Título: Demitido da Embraer e sem opção de trabalho
Autor: Barbosa, Adauri Antunes
Fonte: O Globo, 22/02/2009, Economia, p. 21

Vários dos trabalhadores que perderam seus postos exerciam funções especializadas da indústria de aviões.

SÃO JOSÉ DOS CAMPOS (SP). Entre os mais de 4.200 funcionários que a Embraer demitiu na semana passada, o equivalente a 20% de sua força de trabalho, muitos exerciam funções que só existem em uma fábrica de aviões. Isso significa que não serão poucos os que terão não apenas de procurar outro emprego, mas uma nova profissão.

Em duas áreas da produção (de material composto e o chamado shoot peeling, típicas de uma indústria que produz aeronaves), não existem funções iguais ou semelhantes em qualquer outro setor industrial brasileiro. Na seção de material composto, que tem cerca de mil funcionários, são produzidos em fibra de carbono as peças e o material que vai dentro do avião, muito resistente e leve. No shoot peeling são trabalhadas as peças usinadas, que passam por altas temperaturas e são moldadas.

De 1.400 especialistas, 30% foram mandados embora

Além dessas duas áreas, há também muitos trabalhadores especializados nas áreas de montagem. Procurada durante toda a sexta-feira, a Embraer não se pronunciou sobre o assunto.

Um funcionário da empresa que escapou da lista dos demitidos da semana passada acredita que, dos aproximadamente sete mil empregados da linha produtiva, pelo menos 20% (1.400) têm funções que só existem na Embraer, ou em uma fábrica de aviões. E desses 1.400 especialistas, quase 30% foram demitidos na última quinta-feira.

Foi o caso do mecânico Júlio César Freitas, de 34 anos, nove de Embraer, que estava de licença médica por causa de um estiramento na panturrilha. Ele foi chamado pelo Departamento de Recursos Humanos na quarta-feira, que o informou de que deveria voltar imediatamente. Quando Freitas voltou, na quinta-feira, foi demitido. Especialista em usinagem química, o processo que faz a redução do peso da fuselagem dos aviões, o único lugar onde poderia trabalhar no Brasil era na Embraer.

Pai de um filho de 8 anos e com a mulher em casa cuidado da criança, ele ainda estava chocado na sexta-feira, quando foi ao Sindicato dos Metalúrgicos de São José dos Campos para buscar seus direitos.

- Vou ter de me conscientizar que tenho de procurar alguma outra coisa, um trabalho diferente. Mas eu espero que o governo federal tome alguma medida para reverter essa situação - afirmou.

Técnico mecânico por formação, Freitas vai precisar de algumas semanas para se recuperar da contusão e poder sair em busca de uma nova oportunidade de trabalho.

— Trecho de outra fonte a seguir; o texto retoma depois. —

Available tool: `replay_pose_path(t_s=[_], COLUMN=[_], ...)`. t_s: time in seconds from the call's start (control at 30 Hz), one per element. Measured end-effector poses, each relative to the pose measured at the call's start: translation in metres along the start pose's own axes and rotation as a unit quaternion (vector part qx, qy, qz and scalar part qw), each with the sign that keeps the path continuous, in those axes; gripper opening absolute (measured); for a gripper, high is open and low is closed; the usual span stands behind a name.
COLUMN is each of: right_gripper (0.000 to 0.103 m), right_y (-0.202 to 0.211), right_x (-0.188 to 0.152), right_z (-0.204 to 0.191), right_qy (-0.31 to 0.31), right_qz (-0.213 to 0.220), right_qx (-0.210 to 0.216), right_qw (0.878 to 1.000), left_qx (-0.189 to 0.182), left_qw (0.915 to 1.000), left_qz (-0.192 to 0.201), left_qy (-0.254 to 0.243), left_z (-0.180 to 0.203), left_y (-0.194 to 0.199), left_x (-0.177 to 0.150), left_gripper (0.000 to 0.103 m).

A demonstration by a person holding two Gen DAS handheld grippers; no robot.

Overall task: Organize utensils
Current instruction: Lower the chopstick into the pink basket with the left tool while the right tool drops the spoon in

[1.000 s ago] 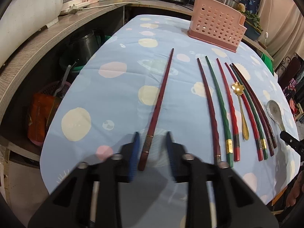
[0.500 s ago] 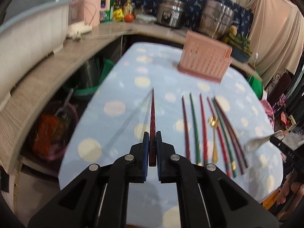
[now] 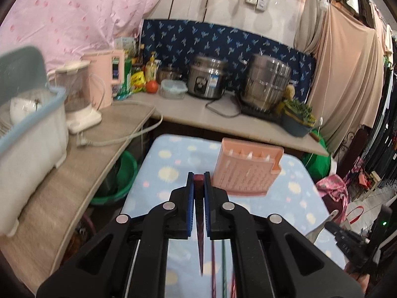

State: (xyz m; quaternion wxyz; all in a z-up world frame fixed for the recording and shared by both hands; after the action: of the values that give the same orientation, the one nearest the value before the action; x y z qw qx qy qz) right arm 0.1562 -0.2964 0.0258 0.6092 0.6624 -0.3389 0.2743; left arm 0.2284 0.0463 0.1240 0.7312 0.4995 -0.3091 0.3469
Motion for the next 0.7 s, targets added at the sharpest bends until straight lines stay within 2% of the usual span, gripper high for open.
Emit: replay_pose_path(t_s=[0.2,0.33,0.53,0.7], right_gripper=[0.004,0.004,0.004,0.004], right_y=[-0.034,-0.060,-0.101,-0.135], right_x=[0.067,0.110,0.154,0.158], right_z=[-0.003,-0.001,0.003,0.002], right_qy=[0.006,-0.001,-0.014,-0.011], right_qz=[0.027,0.043,0.055,0.037], right_qx=[0.019,0.024,0.020,0.021], right_qw=[0.999,0.999,0.998,0.999], left_qx=[-0.025,-0.042,-0.038,-0.022], left_qw=[0.9968,0.9924,0.9891,0.9928], left_qz=[0.075,0.114,0.138,0.109], left_qy=[-0.017,-0.017,-0.036,-0.043], left_z=[0.045,0.073,0.108,0.113], left_y=[0.006,0.002,-0.041,-0.102], left_x=[0.085,0.131,0.161,0.156], left_gripper=[0.007,0.007,0.007,0.007])
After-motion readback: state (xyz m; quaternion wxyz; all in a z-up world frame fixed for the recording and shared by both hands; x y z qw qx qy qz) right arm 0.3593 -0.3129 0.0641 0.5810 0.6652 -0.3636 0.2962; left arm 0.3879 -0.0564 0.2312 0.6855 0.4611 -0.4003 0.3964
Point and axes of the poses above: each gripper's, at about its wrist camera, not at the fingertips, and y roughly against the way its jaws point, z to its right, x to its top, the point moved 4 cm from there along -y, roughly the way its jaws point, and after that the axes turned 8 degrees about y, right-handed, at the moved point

- Como na Embraer está a única usinagem química do Brasil, acho que vai ser muito difícil eu conseguir alguma coisa nessa área. Um amigo, que saiu da empresa há algum tempo, queria continuar na usinagem e teve de se mudar do Brasil: foi para o Canadá - contou Freitas.

Empresa revê vendas e investimentos para baixo

Terceira maior fabricante de jatos comerciais do mundo, a empresa afirmou que os cortes foram necessários para enfrentar uma "crise sem precedentes", que já provocou o adiamento ou cancelamento de novos pedidos e uma redução em 30% do ritmo na linha de produção. No ano passado, entre demissões e contratações, a empresa fechou quase 700 postos.

Os cortes atingiram os funcionários da Embraer no Brasil e no exterior: a empresa tem unidades próprias em França, Cingapura e Estados Unidos. Só em São José dos Campos (SP), sede da companhia, são mais de 13 mil empregos diretos. A Embraer também reviu a estimativa de entrega de jatos neste ano - de 270 para 242, o equivalente a uma receita de US$5,5 bilhões - e o volume de investimentos - de US$450 milhões para US$350 milhões.